Set down exactly, from the records below, the line with "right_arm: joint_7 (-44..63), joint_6" through the line with "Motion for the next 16", and nothing else.

▼

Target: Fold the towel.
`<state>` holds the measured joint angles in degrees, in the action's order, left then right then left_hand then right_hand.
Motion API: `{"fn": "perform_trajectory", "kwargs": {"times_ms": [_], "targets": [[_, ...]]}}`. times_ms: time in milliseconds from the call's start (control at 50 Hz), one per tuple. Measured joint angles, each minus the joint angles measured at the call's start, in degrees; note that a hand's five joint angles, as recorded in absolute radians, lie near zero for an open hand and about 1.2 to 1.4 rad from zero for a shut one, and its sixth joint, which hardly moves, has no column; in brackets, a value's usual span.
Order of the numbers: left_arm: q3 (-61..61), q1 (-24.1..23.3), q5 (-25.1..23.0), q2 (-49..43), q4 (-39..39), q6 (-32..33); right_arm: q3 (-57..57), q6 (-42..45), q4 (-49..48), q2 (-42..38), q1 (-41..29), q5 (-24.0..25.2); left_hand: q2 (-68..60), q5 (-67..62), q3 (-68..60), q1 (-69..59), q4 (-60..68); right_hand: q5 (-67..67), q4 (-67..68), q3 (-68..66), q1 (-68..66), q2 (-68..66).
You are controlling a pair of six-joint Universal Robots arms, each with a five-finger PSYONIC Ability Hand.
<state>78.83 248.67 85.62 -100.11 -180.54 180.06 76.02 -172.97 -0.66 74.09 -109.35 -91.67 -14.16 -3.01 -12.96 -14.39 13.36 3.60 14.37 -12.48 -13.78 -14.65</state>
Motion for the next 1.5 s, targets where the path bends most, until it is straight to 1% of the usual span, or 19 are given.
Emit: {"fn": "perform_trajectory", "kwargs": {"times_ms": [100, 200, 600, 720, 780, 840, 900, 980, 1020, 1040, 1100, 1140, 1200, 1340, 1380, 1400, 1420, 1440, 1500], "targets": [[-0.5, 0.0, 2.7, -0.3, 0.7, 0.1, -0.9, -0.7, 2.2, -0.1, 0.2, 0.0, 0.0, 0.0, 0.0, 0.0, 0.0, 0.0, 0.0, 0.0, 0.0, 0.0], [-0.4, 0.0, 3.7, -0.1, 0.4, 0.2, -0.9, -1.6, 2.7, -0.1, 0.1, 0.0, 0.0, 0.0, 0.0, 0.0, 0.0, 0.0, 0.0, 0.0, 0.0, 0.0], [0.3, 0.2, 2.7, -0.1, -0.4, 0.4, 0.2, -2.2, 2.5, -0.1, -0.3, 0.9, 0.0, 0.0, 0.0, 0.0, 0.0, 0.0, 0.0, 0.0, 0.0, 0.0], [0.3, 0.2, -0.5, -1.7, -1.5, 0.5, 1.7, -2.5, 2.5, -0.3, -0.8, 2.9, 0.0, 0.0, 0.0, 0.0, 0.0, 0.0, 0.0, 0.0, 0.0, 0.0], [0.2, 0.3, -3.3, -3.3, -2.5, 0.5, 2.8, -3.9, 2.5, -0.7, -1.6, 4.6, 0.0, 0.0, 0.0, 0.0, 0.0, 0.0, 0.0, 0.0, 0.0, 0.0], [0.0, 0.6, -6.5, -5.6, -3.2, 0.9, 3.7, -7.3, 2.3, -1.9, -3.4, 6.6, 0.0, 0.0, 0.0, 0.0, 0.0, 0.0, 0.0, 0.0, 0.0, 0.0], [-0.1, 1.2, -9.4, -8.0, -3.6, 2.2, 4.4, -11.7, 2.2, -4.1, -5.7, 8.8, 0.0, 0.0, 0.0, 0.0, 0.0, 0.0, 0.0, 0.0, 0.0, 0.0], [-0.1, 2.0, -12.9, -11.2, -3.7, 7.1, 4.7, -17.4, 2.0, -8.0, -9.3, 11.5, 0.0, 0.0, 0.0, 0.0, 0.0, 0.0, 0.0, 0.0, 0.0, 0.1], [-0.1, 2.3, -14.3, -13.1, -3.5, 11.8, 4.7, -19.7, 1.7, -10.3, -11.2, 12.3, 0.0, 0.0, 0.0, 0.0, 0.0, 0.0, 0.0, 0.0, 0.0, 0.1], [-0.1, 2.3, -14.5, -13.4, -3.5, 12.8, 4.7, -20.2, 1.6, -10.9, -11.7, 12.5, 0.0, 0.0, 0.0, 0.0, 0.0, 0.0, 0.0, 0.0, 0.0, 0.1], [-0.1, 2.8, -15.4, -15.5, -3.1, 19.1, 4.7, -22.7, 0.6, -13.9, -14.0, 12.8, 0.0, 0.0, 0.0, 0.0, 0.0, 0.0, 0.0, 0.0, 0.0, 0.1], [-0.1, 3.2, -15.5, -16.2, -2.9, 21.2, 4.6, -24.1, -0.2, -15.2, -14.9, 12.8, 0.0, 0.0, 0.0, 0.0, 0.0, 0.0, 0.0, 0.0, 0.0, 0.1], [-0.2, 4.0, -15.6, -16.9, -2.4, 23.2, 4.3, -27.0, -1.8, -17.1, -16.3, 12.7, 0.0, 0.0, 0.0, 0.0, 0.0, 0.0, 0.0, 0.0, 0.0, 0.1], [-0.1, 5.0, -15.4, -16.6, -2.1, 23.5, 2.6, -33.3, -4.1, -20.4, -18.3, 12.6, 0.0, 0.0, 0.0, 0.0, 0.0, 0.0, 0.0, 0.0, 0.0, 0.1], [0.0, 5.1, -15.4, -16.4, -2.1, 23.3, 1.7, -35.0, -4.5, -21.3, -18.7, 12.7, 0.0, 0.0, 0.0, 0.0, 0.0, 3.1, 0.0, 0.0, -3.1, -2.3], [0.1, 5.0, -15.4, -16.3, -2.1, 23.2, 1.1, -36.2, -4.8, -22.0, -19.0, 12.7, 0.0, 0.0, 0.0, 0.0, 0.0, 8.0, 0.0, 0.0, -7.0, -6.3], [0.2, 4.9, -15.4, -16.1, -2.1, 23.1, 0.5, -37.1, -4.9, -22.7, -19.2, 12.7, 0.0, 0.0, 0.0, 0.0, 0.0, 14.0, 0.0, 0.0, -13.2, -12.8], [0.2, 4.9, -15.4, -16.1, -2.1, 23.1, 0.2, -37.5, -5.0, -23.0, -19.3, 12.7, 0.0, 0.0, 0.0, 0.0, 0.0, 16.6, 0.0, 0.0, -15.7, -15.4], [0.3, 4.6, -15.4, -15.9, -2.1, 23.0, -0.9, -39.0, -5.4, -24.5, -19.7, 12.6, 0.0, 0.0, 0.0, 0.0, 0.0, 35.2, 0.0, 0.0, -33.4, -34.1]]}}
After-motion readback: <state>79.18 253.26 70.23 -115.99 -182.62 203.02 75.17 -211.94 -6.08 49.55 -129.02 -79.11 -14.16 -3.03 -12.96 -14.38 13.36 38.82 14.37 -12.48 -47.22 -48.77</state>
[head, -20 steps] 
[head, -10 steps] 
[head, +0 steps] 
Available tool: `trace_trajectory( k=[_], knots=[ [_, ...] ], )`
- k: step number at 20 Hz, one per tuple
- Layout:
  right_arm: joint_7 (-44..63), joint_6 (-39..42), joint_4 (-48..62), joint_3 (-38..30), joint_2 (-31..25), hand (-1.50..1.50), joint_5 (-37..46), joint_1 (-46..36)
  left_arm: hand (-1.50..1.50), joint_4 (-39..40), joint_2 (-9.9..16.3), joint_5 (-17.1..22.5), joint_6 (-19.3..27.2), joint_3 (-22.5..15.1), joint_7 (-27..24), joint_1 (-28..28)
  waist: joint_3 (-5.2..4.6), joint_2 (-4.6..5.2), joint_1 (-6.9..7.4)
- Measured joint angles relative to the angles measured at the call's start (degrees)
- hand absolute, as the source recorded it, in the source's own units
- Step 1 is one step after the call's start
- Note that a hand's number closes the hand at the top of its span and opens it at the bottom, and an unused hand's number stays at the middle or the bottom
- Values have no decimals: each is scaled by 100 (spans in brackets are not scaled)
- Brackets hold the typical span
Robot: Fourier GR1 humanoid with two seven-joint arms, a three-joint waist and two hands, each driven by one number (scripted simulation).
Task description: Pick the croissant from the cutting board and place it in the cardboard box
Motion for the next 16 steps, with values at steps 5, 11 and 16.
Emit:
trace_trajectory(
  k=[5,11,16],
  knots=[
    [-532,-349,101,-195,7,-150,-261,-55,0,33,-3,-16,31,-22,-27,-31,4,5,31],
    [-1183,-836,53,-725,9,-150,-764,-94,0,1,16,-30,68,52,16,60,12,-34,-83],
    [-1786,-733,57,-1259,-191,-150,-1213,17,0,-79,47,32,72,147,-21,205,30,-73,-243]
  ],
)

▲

§ **EXERCISE RESULT**
  right_arm: joint_7 (-44..63), joint_6 (-39..42), joint_4 (-48..62), joint_3 (-38..30), joint_2 (-31..25), hand (-1.50..1.50), joint_5 (-37..46), joint_1 (-46..36)
  left_arm: hand (-1.50..1.50), joint_4 (-39..40), joint_2 (-9.9..16.3), joint_5 (-17.1..22.5), joint_6 (-19.3..27.2), joint_3 (-22.5..15.1), joint_7 (-27..24), joint_1 (-28..28)
  waist: joint_3 (-5.2..4.6), joint_2 (-4.6..5.2), joint_1 (-6.9..7.4)
- Measured joint angles relative to the angles measured at the call's start (degrees)
- hand absolute, as the source recorded it, in the source's own units
- Step 1 is one step after the call's start
- Note that a hand's number closes the hand at the top of its span and opens it at the bottom, and an unused hand's number stays at the middle or the bottom
- Values have no decimals: each is scaled by 100 (spans in brackets are not scaled)
- Brackets hold the typical span
Robot: Fourier GR1 humanoid with two seven-joint arms, a three-joint waist and two hands, each driven by one number (scripted simulation).
Task description: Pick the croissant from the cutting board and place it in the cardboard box
Motion for the next 16 steps, with values at steps 5, 11 and 16.

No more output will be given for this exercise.